Time-frequency detection of Gravitational Waves

TL;DR

This paper introduces a robust time-frequency detection method for gravitational waves that can identify poorly modeled or unmodeled signals in interferometric data, with low false alarm rates and real-time implementation.

Contribution

The authors develop and evaluate a new time-frequency detection technique that outperforms optimal filtering for certain unmodeled gravitational wave signals.

Findings

Achieves a false alarm rate of approximately 1 per 475 years for two detectors.

Single detector false dismissal rate as low as 5.3% at SNR 10.

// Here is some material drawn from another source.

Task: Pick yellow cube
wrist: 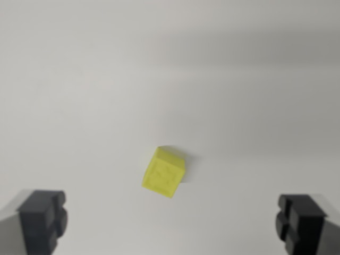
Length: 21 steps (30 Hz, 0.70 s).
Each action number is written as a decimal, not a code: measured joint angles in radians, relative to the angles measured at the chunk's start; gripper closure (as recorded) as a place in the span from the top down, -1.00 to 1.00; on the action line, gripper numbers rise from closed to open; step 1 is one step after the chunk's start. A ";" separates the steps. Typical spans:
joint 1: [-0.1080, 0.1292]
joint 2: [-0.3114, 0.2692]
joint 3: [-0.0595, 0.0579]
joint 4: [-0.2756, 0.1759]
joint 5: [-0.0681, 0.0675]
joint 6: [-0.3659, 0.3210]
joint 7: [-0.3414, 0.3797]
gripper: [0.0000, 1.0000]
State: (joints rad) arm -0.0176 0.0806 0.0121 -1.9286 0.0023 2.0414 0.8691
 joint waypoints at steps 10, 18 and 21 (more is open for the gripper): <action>0.002 -0.008 0.000 -0.033 0.000 0.022 0.023 1.00; 0.006 -0.016 0.000 -0.092 0.000 0.072 0.051 1.00; 0.007 -0.018 0.000 -0.115 -0.001 0.091 0.063 1.00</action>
State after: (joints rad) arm -0.0106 0.0623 0.0121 -2.0436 0.0016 2.1328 0.9323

Detects signals that are undetectable by optimal filtering under certain conditions.

Abstract

We present a time-frequency method to detect gravitational wave signals in interferometric data. This robust method can detect signals from poorly modeled and unmodeled sources. We evaluate the method on simulated data containing noise and signal components. The noise component approximates initial LIGO interferometer noise. The signal components have the time and frequency characteristics postulated by Flanagan and Hughes for binary black hole coalescence. The signals correspond to binaries with total masses between $45 M_\odot$ to $70 M_\odot$ and with (optimal filter) signal-to-noise ratios of 7 to 12. The method is implementable in real time, and achieves a coincident false alarm rate for two detectors $\approx$ 1 per 475 years. At this false alarm rate, the single detector false dismissal rate for our signal model is as low as 5.3% at an SNR of 10. We expect to obtain similar or better detection rates with this method for any signal of similar power that satisfies certain adiabaticity criteria. Because optimal filtering requires knowledge of the signal waveform to high precision, we argue that this method is likely to detect signals that are undetectable by optimal filtering, which is at present the best developed detection method for transient sources of gravitational waves.